Sergei Meshveliani mechvel at botik.ru
Wed Mar 12 13:37:35 CET 2014


On Tue, 2014-03-11 at 20:58 +0100, Andreas Abel wrote:

> I have no personal experience, but I listened to a talk by Anders 
> M"ortberg who presented his joint work with Cyril Cohen. He said that
> if you want to be efficient you should *not* try to cancel the common 
> primfactors in fractions each time.  The cost of making things 
> coprime repeatedly seems to be higher than computing with larger 
> integers. 
 

My experience is very different.

1. GHC Rational
---------------
As I recall, I tried this in earlier GHC versions (in 1990-ies)

   sumF n =  1 + 1/2 + 1/3 + ... + 1/n,   with taking large  n

-- something of this sort.
My DoCon is written in Haskell, and runs under GHC.
But its arithmetic for  Fraction Integer  differs from  Ratio Integer
of standard.
It applies the approach 

  (C)     -- compute with cancelling each appearing fraction to coprime.

Another approach is 

  (Delay) -- compute with delaying cancellation to the end

(I expect that any Computer Algebra developer, of course, chooses (C)).


And DoCon was somewhat 100 times faster on  sumF  than  Rational of
GHC.  
As I recall, this was precisely due to the (very strange) (Delay)
approach in old GHC.
I do not know, may be this remains so in the current GHC.

Anyway, GHC is great.
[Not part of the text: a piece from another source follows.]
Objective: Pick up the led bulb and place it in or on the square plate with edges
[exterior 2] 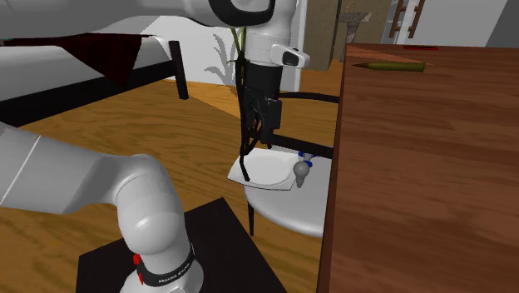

And I do not care for this Rational, because DoCon
uses its own algorithms for the  Fraction domain constructor. 


2. Example with rational functions
----------------------------------
This experience (of about 1992) was as follows.
Find the inverse matrix 

    inverse M
    where
    M = [[ x+y , (x + 1)/(y^2 - x) ,  1/(2*x^2 - y) ,  y^2 + 3 ] , 
         ...,
         ...,
         ...
        ]

M is  4 by 4  matrix which elements are  fractions of polynomials  over
Integer coefficients in the variables [x, y]
-- the domain of  Fraction ℤ[x,y].

The three remaining rows in M to be filled with as _small expressions_
as the first one. If we do this at random, most probably M will occur
invertible. 
`inverse' is computed by the Gauss elimination -- by reducing M to
triangular. (This a contrived and simple solution, there is possible a
faster method). 

I tried several examples, and have observed that   
* running (Delay) costs more than 100 times more than (C),
* in (Delay) there appear intermediate denominators having thousands
monomials, like this:  x^40*y^35 + ... + 234*x + y  -- an expression
taking a couple of pages to print. 
* (C) computed in about 30 sec (on about 5 MHz machine),
  and (Delay) could not compute at all, because after 1 hour it was
going to fill all the memory with large polynomials.

(1) and (2) are typical examples from mathematical practice, they have
been taken at random: "take any popular computation method and see". 

May be you can specially choose an example where (Delay) is faster.



3. In our current example
-------------------------

we have  Fraction Integer  instead of  Fraction ℤ[x,y].

I expect the comparison result for   inverse M    will be similar.
Because  ℤ  is in _unary_ representation, and in (Delay), there will
appear denominators of thousands  `suc'  applications  -- similar as
there appeared large polynomials in [x,y].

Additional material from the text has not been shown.